Monday, January 22, 2007
i was calling your name, but the noise was too loud:
Patrick Radden Keefe has a great piece in Slate about the ambiguity of the "Terrorist Surveillance Program" in its new FISA-friendly incarnation. The trouble is that not many people outside the White House, the NSA and the Justice Department (and the D/CIA's office) understand how the program actually works. But the best guess is that the subject of surveillance is several degrees of separation removed from a known al-Qaeda operative or affiliate -- which is why the program's architects scrapped the probable-cause standard, and hence the FISA court, to begin surveillance. Keefe worries about a back-door revision of FISA that would make the FISA Court much more of a rubber-stamp:

If this new judicial oversight doesn't alter the program, such oversight must entail a novel reading of the FISA statute. In the background briefing, one of the Justice Department officials said, tellingly, that in securing a compromise that allows the program to continue under the wiretapping law, administration lawyers had drawn on "our own approach to the statute." The officials said several times that the solution they had arrived at was "innovative," and one wonders whether they managed to innovate their way around one of the keystones of the FISA system—the requirement that warrants be issued on a particularized basis.

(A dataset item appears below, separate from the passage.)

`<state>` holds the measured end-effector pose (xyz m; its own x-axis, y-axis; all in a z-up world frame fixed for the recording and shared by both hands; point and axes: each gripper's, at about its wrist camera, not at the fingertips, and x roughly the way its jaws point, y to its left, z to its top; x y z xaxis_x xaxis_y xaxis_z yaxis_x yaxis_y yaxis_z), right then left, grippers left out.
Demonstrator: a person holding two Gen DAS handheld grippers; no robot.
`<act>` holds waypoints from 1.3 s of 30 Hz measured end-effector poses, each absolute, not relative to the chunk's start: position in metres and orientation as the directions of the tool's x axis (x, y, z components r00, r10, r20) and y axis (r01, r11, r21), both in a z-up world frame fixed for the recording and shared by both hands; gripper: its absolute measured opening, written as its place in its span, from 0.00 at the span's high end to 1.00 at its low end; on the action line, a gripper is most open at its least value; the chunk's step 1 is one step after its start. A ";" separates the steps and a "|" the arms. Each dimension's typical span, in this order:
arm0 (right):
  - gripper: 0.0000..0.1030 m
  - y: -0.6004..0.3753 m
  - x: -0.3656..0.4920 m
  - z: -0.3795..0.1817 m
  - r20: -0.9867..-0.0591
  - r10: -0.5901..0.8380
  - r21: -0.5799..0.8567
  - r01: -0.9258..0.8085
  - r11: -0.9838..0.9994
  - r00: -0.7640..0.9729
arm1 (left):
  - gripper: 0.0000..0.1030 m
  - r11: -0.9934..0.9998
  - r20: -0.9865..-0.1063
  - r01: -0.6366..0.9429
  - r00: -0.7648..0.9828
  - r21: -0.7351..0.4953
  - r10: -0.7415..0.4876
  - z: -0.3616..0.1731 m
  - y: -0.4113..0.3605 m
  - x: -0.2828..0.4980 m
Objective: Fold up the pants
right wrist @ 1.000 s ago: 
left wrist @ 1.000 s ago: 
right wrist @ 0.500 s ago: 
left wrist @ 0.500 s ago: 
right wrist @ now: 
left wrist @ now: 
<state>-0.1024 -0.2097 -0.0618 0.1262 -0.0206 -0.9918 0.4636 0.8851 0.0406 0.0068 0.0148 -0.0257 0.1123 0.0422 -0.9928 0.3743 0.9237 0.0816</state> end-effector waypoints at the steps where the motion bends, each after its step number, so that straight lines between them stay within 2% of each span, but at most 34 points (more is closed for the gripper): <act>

The objection to this scenario is that a FISA Court judge presumably wouldn't allow the Justice Department to unilaterally rewrite the statute. But Keefe points out something I didn't know, and should have: "the Jan. 10 orders had not come from the entire panel, or even from the FISA court's presiding judge, Colleen Kollar-Kotelly, but from one particular judge who happened to be on duty that day. These orders appear to be unappealable, and no one outside the FISA court and the administration knows what they say."

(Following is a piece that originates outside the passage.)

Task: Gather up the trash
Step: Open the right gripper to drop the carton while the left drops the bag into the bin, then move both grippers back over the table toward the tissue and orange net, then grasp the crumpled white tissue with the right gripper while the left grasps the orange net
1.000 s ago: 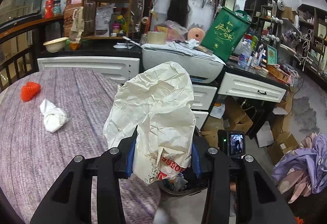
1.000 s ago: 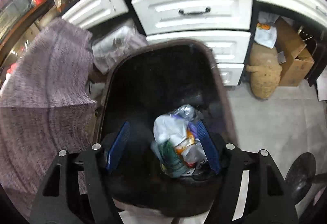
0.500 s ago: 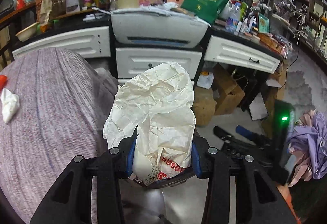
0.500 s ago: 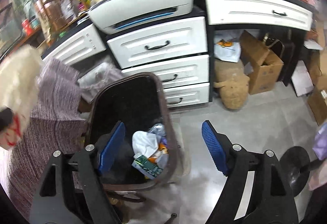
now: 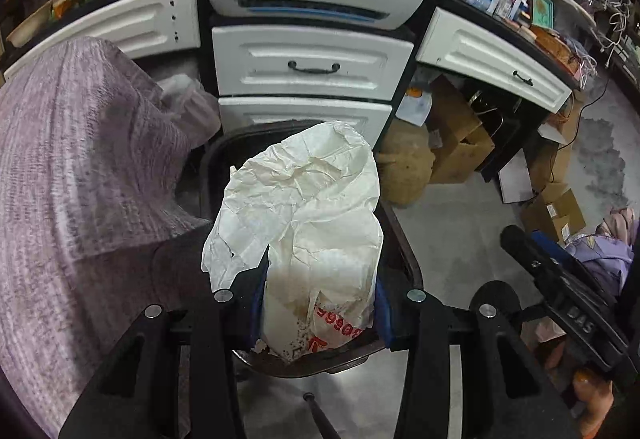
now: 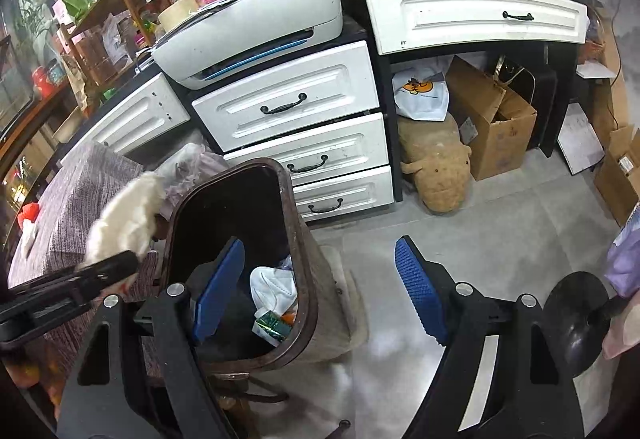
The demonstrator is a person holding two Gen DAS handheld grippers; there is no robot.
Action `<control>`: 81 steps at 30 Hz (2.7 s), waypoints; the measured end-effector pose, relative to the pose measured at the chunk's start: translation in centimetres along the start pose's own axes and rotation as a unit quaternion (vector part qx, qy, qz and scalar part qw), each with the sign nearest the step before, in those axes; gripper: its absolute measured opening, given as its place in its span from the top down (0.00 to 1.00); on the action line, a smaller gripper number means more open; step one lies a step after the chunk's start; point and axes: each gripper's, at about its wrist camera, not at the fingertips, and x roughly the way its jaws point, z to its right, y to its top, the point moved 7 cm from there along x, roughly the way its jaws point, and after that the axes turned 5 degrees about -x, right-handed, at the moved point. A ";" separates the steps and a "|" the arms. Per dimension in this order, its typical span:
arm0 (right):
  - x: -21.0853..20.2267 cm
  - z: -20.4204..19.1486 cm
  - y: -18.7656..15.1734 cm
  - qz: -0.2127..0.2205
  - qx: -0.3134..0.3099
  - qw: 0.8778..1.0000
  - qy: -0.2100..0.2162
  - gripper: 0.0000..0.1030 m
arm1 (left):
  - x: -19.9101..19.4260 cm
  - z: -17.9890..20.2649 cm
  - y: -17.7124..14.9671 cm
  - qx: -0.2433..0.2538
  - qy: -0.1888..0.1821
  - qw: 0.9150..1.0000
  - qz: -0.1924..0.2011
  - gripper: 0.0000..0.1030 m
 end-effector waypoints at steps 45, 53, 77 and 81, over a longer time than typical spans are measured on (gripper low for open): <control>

Stripping away the legal and constitutional questions, there's a hard, security-policy core here -- one that basically prompts the legal and constitutional questions:
How solid a connection to a known Al Qaeda member is required to trigger surveillance? How solid a connection should be required?
By rejecting probable cause and FISA, the Bush administration conceded not only that it found the current restrictions unacceptable, but that it found the prospect of setting legal boundaries for terrorism surveillance unacceptable. That's the prerogative of the authoritarian. Yet it should be said that it's, at the very least, problematic to set hard-and-fast boundaries beyond which someone should be ineligible for court-approved surveillance, since such a thing could telegraph to al-Qaeda how to escape surveillance. (A caveat: to a great degree, this turns on the question of whether an al-Qaeda operative would be inclined to share information with a person who represents the Nth-plus-one degree of separation. Al-Qaeda's habit of compartmentalizing information suggests that setting such boundaries may not be as problematic as I'm fearing. But if there's some imaginative way al-Qaeda might be able to turn people into unwitting conveyors of information, then it remains possible.) Similarly undesirable: it may simply be that we'll have to wait until the next administration to see whether someone who isn't Bush believes that there's a compelling need to take the radical step of jettisoning the probable-cause standard.

--Spencer Ackerman
Sorry for posting this here, but I think you ought to know about it. The New Yorker printed Nicholas Lemann piece that is criminally naive. He writes:

"President Bush is often said to have misled the country into war in Iraq. But it’s equally true—and more illuminating of how the White House thinks and works—that the Administration misled itself into war."

Based on your work, I'd say this is a phenomenal crock of shit. He also writes:

"The problem with the Bush Administration is not that it is uninterested in hard facts. The problem is the way in which the Administration goes about marshalling those facts."

When did Tina Brown come back?
Blogger TS | 8:53 AM

How solid a connection should be required?

Exactly, I'm willing to entertain the argument that in certain cases "probable cause" might be too demanding a standard. But that entails a discussion of balancing priorities between security and privacy, which also entails outlining the costs and benefits of any program with regards to those priorities. It's within the realm of possibility that the TSP is a good and useful program (though, given the parties involved and the application of the Davie theorem that good ideas don't need lies to sell, I'm doubtful) that in itself is not enough. The 'process' exists to make reasonably sure that it is in fact (or at least in prospect) a good and useful program before it is implemented.